Effective October 1, 2026, UC San Diego’s indirect cost (IDC) rate for industry funded PI-initiated clinical trial agreements will increase from 33% to 36%. This adjustment aligns UC San Diego with other major research universities and strengthens our competitiveness as a leading clinical trials institution.
All new proposals and renewals routed to the Sponsored Projects Office (SPO) for a new industry funded PI-initiated clinical trial must be budgeted at the higher 36% rate. The 33% rate will be permitted for two years for existing agreements so that investigators with clinical trials underway are not disadvantaged.

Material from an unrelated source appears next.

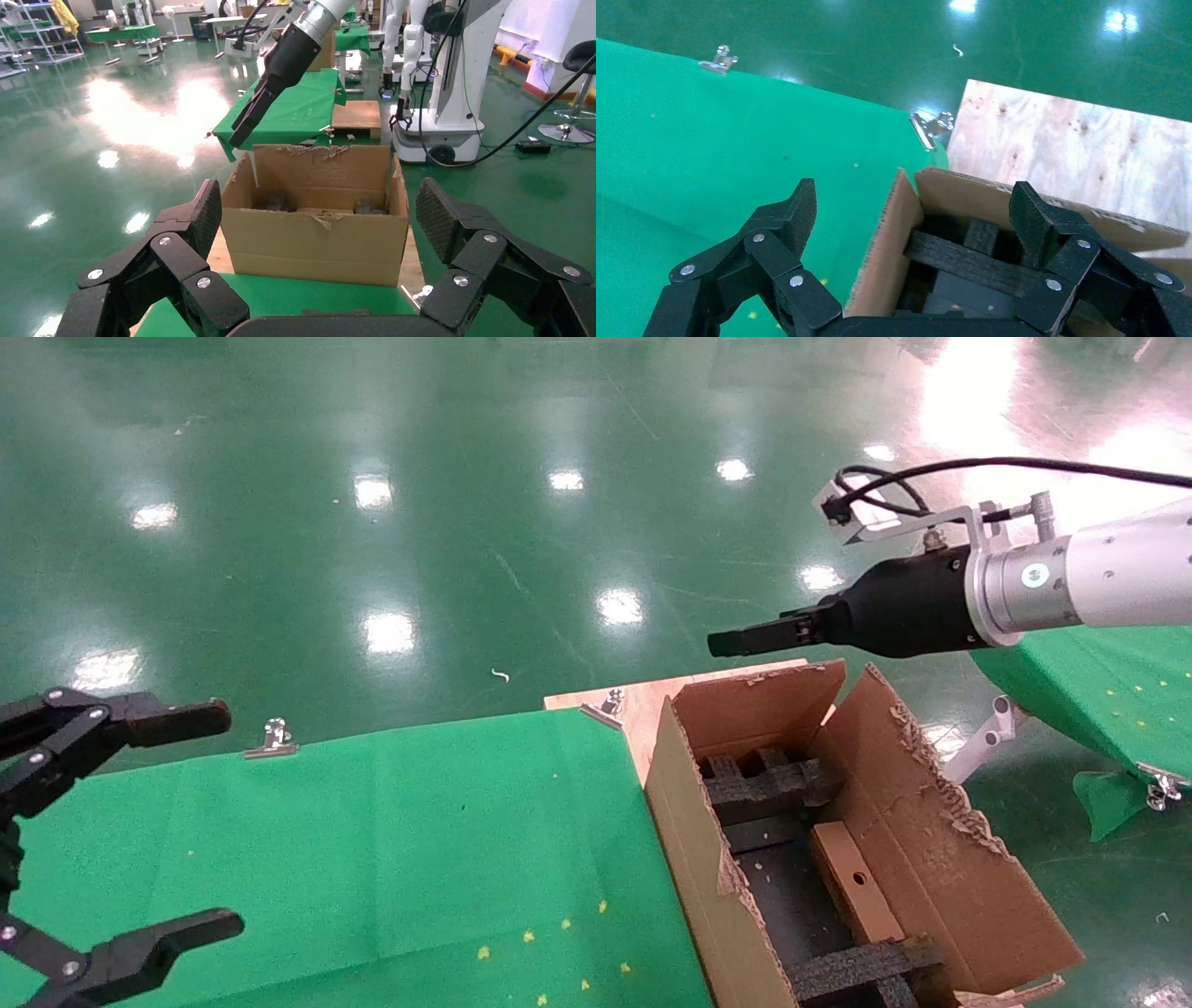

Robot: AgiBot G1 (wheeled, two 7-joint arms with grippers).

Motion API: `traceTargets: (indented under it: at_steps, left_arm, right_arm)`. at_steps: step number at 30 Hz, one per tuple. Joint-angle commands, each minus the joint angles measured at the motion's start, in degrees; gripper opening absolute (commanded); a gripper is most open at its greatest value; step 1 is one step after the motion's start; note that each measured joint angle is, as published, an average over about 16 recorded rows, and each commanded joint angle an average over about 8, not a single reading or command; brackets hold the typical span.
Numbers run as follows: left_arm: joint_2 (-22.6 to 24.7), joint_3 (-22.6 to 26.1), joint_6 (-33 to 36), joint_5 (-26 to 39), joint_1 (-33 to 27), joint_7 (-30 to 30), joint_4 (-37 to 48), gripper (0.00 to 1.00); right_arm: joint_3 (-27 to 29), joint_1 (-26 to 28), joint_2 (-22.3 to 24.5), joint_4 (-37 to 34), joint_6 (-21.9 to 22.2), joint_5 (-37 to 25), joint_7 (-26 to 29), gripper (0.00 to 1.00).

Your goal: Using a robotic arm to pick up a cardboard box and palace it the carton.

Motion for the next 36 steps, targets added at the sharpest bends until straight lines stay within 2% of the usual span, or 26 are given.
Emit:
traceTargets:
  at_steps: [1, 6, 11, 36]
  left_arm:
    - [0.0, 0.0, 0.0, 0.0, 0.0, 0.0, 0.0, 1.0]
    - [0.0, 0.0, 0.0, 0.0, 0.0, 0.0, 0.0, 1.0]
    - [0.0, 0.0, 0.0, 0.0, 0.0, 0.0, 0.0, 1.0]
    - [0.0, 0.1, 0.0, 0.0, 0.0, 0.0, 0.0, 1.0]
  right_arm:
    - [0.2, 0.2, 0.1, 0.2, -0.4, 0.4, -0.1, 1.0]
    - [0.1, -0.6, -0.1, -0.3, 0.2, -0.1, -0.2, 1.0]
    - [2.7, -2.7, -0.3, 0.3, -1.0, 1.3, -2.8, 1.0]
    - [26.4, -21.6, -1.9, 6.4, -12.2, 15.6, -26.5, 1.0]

For industry funded PI-initiated clinical trials, the IDC rate is applied on a total direct cost (TDC) basis, not the federally-defined modified total direct cost (MTDC). Federally-funded or non-profit clinical trials will continue to use the rate and application methodology associated with the sponsor.
Clinical research is central to our translational medicine strategy, and the additional resources generated through this rate increase will strengthen support not only for our faculty and study teams across the university, but also for the diverse patient population we serve across the region. Investments will focus on expanding clinical research infrastructure and operational capacity, including project management, finance and regulatory support, as well as new recruitment and participant-matching services. Together, these enhancements will help accelerate our time to activation, improve research quality and compliance, and increase operational efficiency.